> **BRIEF**: Below are records. Copy every line with "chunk" in it.

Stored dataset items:
<<<<

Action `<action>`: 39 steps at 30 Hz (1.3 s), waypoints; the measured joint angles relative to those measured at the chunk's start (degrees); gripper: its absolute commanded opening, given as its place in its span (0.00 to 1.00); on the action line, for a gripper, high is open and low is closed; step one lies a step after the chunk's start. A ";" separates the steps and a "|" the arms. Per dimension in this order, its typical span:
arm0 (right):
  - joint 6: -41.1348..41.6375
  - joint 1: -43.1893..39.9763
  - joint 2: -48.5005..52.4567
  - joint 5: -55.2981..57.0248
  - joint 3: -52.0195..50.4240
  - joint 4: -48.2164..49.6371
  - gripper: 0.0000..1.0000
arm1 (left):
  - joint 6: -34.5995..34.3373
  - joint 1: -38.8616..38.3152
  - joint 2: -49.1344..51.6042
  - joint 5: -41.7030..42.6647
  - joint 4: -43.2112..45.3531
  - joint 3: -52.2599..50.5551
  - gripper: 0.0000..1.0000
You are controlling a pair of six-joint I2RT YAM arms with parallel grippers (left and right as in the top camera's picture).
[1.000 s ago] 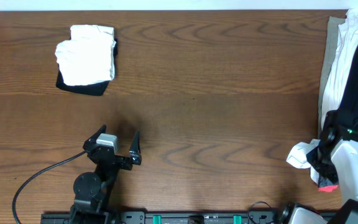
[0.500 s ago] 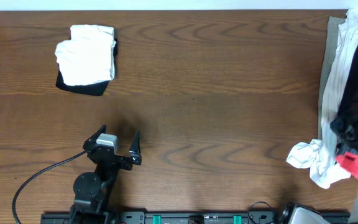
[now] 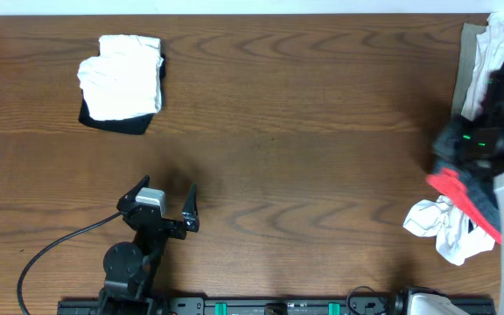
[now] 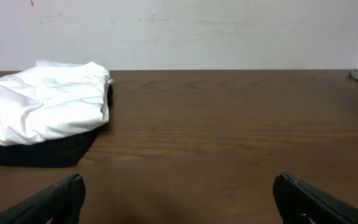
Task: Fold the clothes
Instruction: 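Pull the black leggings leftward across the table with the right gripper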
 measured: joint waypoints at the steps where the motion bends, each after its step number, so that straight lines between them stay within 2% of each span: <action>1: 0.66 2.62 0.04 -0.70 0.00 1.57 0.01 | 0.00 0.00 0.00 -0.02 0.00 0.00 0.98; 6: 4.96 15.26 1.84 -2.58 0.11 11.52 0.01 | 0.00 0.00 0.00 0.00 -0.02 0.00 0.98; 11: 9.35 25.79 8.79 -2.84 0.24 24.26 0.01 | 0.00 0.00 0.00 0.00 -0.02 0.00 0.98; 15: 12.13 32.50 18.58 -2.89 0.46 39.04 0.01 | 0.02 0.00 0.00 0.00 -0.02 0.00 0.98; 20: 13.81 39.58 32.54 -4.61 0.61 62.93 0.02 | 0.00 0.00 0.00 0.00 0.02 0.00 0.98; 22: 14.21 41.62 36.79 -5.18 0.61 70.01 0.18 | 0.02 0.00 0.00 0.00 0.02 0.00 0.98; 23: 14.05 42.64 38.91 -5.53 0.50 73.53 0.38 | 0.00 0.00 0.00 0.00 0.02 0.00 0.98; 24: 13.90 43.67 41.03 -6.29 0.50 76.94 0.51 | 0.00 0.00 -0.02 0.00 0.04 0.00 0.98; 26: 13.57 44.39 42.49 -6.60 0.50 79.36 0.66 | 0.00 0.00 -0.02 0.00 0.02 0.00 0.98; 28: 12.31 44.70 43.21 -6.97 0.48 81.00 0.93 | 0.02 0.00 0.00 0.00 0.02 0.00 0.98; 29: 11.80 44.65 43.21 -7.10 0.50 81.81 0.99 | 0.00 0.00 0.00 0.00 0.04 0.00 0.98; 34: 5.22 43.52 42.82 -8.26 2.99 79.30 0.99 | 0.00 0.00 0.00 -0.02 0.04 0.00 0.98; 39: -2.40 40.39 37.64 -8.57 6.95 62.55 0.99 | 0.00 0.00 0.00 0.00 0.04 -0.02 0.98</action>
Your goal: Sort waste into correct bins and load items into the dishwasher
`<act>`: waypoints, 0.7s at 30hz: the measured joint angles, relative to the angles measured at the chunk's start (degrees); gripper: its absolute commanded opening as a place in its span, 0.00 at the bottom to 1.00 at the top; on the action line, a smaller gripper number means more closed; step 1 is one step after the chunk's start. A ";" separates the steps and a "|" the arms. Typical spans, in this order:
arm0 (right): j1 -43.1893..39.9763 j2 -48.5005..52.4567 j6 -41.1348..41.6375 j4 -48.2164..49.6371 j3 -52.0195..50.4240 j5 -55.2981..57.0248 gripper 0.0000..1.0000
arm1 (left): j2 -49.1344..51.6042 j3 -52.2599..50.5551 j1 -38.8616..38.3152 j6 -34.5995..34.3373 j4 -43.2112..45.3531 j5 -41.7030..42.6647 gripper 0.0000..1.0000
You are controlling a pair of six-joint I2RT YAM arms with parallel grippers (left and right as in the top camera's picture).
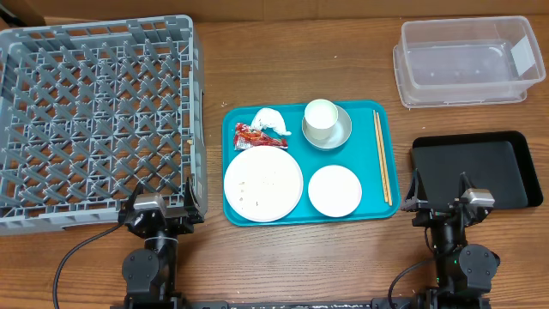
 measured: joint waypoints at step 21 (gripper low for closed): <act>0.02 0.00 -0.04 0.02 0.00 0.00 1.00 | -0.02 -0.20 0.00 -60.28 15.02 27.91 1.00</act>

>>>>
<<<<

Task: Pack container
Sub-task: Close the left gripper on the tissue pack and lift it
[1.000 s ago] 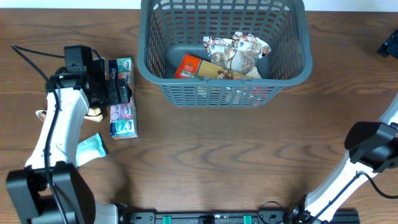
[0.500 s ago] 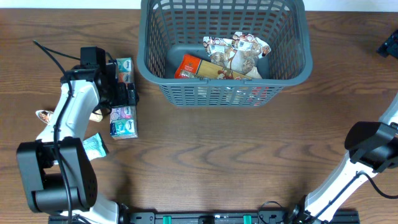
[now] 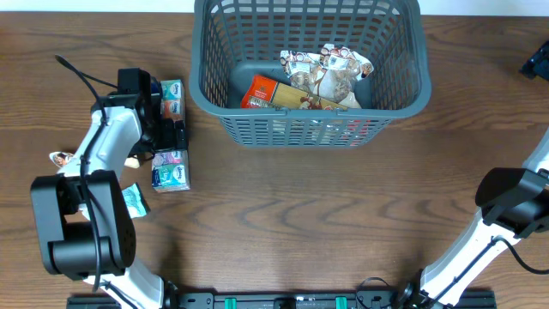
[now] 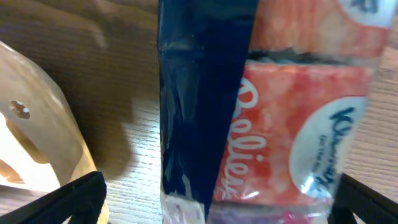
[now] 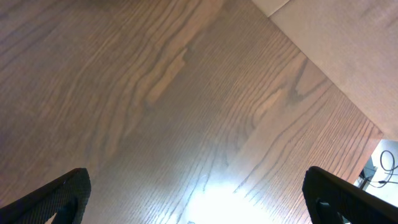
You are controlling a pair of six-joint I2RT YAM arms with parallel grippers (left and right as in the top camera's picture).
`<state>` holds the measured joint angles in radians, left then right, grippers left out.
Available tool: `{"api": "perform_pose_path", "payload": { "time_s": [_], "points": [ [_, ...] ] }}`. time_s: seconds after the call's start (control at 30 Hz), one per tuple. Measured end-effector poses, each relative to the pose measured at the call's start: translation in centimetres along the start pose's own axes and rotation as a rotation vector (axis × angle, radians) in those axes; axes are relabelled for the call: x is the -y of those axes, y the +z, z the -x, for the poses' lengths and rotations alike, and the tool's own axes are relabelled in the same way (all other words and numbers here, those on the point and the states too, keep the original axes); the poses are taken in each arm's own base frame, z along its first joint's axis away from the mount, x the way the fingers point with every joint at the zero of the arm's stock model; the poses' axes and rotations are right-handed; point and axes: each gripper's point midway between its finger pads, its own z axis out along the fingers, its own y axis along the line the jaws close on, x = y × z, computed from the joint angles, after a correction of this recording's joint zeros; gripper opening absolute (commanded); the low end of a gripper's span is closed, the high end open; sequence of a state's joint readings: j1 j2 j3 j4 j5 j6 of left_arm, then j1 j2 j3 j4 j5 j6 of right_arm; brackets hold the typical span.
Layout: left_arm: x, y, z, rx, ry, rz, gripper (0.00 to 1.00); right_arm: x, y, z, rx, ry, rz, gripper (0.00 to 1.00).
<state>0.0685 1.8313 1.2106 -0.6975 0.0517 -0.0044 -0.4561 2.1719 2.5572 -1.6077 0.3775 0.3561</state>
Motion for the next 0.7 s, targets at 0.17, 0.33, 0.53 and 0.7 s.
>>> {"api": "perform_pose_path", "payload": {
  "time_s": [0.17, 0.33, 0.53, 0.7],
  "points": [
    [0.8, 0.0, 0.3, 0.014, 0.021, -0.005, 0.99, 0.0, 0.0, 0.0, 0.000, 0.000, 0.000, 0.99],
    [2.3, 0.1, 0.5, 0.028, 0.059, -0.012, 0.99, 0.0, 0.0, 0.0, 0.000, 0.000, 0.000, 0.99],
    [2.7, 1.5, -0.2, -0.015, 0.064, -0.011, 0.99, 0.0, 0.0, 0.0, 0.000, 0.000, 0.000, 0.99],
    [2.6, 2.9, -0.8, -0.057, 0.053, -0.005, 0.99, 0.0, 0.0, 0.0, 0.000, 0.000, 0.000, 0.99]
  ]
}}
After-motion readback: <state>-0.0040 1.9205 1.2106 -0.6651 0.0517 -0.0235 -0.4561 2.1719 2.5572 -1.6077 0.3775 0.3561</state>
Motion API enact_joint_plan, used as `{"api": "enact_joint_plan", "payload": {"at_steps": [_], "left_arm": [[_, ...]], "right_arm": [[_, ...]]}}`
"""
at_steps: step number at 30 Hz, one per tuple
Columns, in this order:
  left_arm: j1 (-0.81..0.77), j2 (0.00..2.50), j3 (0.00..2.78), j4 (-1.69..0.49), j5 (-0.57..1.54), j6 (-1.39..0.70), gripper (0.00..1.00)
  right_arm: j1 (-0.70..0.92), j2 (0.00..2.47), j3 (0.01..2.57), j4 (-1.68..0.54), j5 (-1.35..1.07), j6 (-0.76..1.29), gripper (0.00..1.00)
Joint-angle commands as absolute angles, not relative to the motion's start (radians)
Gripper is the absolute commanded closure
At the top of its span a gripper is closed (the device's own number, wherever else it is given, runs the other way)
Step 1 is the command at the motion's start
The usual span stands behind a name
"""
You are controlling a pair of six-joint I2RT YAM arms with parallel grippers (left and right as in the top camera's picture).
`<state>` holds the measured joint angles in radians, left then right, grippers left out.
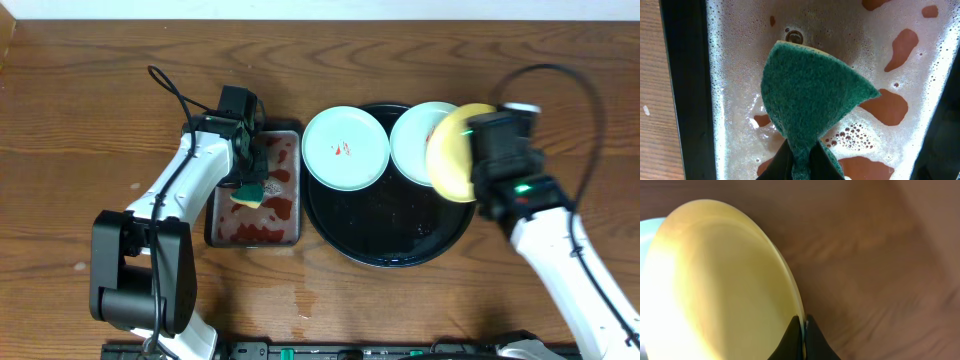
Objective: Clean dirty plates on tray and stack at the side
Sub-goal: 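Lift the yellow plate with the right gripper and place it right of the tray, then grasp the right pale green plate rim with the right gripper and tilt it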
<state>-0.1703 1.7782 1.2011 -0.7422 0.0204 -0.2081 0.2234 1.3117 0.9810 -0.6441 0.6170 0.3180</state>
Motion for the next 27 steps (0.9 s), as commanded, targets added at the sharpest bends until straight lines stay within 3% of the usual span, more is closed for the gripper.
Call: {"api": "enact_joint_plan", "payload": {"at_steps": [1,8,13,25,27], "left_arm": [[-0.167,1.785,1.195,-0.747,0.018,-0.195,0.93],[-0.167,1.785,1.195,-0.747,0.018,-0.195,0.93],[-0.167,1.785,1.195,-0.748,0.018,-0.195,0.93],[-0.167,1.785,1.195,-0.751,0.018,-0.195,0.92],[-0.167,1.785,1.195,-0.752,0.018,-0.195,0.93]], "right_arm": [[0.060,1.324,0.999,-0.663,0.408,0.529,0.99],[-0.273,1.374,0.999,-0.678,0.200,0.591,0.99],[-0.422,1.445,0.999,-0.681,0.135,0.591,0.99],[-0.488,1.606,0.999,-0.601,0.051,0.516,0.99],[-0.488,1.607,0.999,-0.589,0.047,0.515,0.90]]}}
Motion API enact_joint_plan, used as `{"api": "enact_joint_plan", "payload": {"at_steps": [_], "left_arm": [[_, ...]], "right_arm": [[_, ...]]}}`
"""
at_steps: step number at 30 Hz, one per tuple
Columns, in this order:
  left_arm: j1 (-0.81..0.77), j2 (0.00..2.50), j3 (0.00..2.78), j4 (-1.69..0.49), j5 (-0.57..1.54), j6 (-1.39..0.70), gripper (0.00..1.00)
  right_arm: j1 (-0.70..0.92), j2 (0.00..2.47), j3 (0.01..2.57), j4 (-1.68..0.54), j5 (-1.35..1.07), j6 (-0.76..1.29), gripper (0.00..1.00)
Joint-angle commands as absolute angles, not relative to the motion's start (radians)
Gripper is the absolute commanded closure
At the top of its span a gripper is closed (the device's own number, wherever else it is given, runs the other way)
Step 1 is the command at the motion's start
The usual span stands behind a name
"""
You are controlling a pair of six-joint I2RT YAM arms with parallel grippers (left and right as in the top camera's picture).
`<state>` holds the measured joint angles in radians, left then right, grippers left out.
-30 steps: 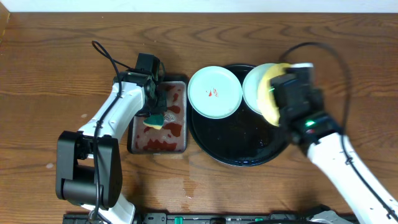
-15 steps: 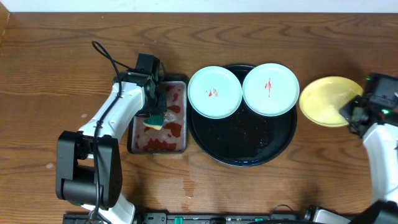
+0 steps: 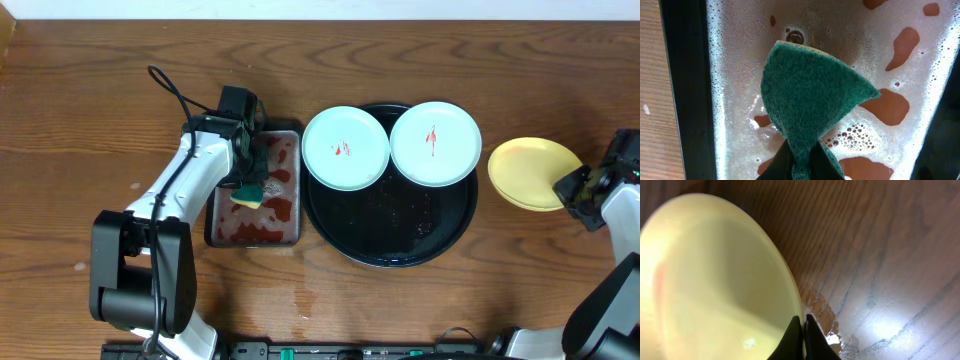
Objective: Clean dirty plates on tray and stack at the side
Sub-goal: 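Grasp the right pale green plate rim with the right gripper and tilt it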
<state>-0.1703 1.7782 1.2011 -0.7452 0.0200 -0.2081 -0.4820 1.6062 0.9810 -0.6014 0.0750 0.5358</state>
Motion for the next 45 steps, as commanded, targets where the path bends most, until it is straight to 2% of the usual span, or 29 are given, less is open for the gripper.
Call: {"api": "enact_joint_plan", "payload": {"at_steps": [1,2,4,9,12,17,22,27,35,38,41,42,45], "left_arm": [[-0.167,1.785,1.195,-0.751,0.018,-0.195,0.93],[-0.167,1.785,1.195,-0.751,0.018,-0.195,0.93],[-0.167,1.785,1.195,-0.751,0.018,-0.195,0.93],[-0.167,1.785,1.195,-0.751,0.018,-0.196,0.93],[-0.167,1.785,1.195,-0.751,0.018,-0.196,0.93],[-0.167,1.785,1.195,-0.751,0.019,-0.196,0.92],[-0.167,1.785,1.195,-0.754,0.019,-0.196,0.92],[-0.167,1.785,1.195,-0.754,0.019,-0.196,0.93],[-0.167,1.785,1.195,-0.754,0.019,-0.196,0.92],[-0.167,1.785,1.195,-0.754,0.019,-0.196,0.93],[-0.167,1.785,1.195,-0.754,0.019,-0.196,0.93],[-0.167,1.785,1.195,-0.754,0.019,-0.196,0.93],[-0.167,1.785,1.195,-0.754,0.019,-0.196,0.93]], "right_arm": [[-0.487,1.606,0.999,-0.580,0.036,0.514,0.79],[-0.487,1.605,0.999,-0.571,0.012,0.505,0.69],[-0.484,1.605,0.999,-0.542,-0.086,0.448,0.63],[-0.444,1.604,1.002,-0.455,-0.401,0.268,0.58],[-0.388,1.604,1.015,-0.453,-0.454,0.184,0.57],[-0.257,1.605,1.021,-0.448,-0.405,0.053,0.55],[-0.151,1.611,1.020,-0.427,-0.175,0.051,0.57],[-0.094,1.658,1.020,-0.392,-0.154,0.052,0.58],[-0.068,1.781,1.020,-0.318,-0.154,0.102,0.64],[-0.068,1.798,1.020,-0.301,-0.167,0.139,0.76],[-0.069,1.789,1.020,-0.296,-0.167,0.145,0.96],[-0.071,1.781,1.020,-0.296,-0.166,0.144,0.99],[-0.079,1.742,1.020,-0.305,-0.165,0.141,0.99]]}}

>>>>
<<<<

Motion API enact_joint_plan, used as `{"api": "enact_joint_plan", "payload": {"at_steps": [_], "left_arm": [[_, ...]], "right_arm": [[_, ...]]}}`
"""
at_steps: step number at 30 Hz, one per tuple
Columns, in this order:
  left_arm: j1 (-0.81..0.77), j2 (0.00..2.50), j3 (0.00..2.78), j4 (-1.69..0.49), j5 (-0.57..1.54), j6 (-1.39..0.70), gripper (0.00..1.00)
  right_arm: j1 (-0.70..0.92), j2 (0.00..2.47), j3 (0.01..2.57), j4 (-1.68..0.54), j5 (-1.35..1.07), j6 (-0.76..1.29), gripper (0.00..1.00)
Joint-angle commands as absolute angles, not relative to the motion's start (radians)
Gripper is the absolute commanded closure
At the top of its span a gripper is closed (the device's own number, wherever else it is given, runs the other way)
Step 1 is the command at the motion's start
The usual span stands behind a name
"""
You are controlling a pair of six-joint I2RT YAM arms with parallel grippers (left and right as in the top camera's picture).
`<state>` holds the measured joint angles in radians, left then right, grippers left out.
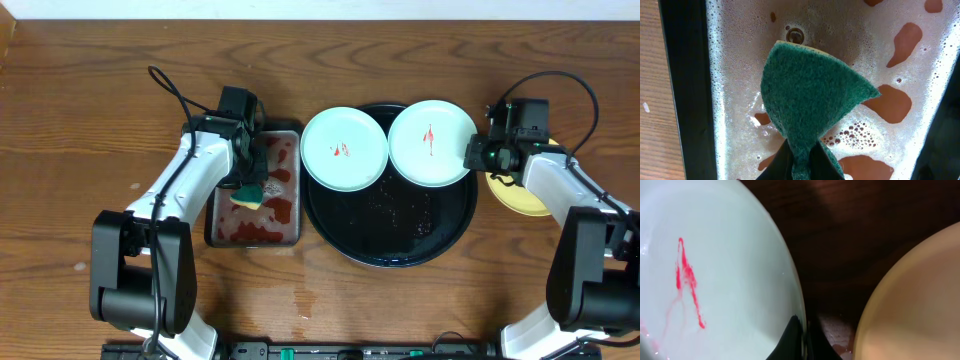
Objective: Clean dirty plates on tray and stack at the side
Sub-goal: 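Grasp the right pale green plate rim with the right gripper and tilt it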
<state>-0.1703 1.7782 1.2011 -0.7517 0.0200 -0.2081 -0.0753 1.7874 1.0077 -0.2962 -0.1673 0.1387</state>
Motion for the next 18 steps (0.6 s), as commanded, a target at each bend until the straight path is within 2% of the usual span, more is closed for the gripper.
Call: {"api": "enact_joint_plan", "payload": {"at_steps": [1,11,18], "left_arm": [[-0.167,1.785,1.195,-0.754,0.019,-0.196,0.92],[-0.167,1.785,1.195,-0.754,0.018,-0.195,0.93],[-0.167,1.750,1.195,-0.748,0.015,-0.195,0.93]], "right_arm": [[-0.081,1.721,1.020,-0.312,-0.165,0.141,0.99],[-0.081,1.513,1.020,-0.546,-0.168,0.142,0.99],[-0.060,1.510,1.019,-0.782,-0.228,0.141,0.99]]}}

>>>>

> **SOLUTION FOR THIS PROBLEM**:
Action `<action>`: 39 steps at 30 Hz (1.3 s), waypoints; the measured joint angles relative to those measured at the chunk's start (degrees); gripper: its absolute commanded opening, given as its place in its span (0.00 to 1.00); on the action line, for a gripper, high is open and low is closed; step one lies a step after the chunk's start. A ";" separates the steps and a "|" the arms. Per dimension in this order, its typical span:
`<act>`: waypoints, 0.7s at 30hz: the measured joint angles, relative to the angles measured at the chunk's start (degrees); gripper: its absolute commanded opening as a place in its span, 0.00 at the bottom to 1.00 at the top; on the action line, a smaller gripper number means more closed; step 1 is one step after the chunk's start. A ";" separates the steps and a "|" the arms. Typical spans, in this order:

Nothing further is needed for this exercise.